* _The problem_:
All the data below needs to be retyped exactly as shown.

--- Source data Enclosed Below ---

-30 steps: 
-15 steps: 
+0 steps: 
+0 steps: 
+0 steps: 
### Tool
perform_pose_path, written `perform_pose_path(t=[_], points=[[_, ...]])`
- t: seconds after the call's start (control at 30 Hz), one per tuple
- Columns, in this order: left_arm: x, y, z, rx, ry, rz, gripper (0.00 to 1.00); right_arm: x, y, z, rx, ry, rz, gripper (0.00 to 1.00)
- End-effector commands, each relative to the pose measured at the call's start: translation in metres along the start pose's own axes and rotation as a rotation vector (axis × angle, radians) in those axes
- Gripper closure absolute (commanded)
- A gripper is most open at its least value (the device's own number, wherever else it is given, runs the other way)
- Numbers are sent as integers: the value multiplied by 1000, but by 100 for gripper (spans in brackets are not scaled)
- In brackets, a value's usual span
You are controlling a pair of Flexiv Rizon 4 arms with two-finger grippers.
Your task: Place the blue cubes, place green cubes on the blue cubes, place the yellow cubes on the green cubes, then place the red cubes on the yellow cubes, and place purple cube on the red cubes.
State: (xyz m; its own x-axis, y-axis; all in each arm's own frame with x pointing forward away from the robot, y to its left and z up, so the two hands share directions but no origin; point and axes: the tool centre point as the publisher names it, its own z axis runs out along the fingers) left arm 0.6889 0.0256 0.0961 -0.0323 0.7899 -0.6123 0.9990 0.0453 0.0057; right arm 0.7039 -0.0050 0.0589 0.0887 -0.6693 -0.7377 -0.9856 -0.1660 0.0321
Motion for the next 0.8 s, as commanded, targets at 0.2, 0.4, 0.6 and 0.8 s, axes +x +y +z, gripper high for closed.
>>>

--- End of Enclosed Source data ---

* _Written solution_:
-30 steps: 
-15 steps: 
+0 steps: 
+0 steps: 
+0 steps: 
### Tool
perform_pose_path, written `perform_pose_path(t=[_], points=[[_, ...]])`
- t: seconds after the call's start (control at 30 Hz), one per tuple
- Columns, in this order: left_arm: x, y, z, rx, ry, rz, gripper (0.00 to 1.00); right_arm: x, y, z, rx, ry, rz, gripper (0.00 to 1.00)
- End-effector commands, each relative to the pose measured at the call's start: translation in metres along the start pose's own axes and rotation as a rotation vector (axis × angle, radians) in those axes
- Gripper closure absolute (commanded)
- A gripper is most open at its least value (the device's own number, wherever else it is given, runs the other way)
- Numbers are sent as integers: the value multiplied by 1000, but by 100 for gripper (spans in brackets are not scaled)
- In brackets, a value's usual span
You are controlling a pair of Flexiv Rizon 4 arms with two-finger grippers.
Your task: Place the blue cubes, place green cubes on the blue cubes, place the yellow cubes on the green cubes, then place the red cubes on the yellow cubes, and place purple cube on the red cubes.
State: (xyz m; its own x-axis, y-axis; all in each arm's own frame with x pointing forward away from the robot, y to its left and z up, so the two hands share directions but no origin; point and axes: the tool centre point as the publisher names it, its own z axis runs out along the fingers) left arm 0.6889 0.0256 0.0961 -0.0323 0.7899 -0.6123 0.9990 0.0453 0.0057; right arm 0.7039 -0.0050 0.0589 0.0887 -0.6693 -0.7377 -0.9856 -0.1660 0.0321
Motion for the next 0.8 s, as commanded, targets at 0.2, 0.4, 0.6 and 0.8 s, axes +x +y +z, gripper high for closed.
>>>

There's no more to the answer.